LensShopper - Contact lens price comparison
It should come as no surprise that the contact lens, like most other things, was invented by Leonardo da Vinci back in the 16th century.
However, it was just a sketch, and it would take another 300 years in the history of contact lenses before an actual contact lens was produced. In the end of the 19th century, experiments with contacts of glass were performed by physicians and opticians in Germany, Switzerland and France, building on the idea of British astronomer Herschel of fitting the lens perfectly to the eyes surface using a mold of the wearer's eye.
Those first heavy glass contact lenses covered the entire eye and didn't let any oxygen through, making them very uncomfortable to the eye.
Hard plastic materials were introduced in contact lenses by American opticians in the thirties and forties. First as a band of plastic around a central piece that was still made of glass, and later as lenses made completely of plastic. At the beginning of the fifties, the hard plastic lenses still covered the entire cornea, but the diameter and thickness of lenses diminished gradually until reaching today's design towards the beginning of the seventies.
Even after 40 years of contact lens designs, the hard plastic contact lenses were still thought as rather uncomfortable by many people.
In 1961, Czechoslovakian chemists made the world's first soft contact lens using a water-absorbing, soft plastic material, that they had invented, called HEMA. This work later led to the first commercial introduction of soft contact lenses by Bausch & Lomb. The year was 1971.
Being thinner and more comfortable than hard contacts, the new softer lenses made the wearing of contact lenses a real possibility for many more people. Today around 90% of contact lenses sold in the U.S. are soft lenses.

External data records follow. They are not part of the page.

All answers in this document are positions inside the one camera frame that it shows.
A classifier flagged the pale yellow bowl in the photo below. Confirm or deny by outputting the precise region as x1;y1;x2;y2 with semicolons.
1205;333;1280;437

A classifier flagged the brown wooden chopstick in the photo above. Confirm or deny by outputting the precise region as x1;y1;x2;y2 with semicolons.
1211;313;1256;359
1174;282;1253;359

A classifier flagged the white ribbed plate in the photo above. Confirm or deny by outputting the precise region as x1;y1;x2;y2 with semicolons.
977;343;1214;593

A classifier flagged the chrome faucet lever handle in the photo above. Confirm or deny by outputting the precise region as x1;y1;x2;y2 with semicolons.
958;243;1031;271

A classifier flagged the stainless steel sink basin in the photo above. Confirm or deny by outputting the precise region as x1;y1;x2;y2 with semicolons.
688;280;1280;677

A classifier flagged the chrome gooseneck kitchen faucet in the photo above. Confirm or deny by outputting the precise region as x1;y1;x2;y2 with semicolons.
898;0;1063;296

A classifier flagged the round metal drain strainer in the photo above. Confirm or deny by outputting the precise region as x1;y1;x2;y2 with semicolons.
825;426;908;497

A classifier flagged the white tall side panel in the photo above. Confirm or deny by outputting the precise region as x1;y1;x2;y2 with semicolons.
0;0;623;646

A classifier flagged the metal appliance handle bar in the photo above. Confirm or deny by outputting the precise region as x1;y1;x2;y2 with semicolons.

The development of contact lenses is still ongoing, and we have seen a number of new inventions since the early seventies, making lenses more and more comfortable, while more and more effective: toric soft lenses, rigid gas permeable lenses (RGP), extended-wear soft contacts, bifocal daily-wear soft contact lenses, tinted RGP lenses, extended wear RGP lenses, disposable soft contact lenses, soft contacts to change eye color, UV protecting lenses, and so on.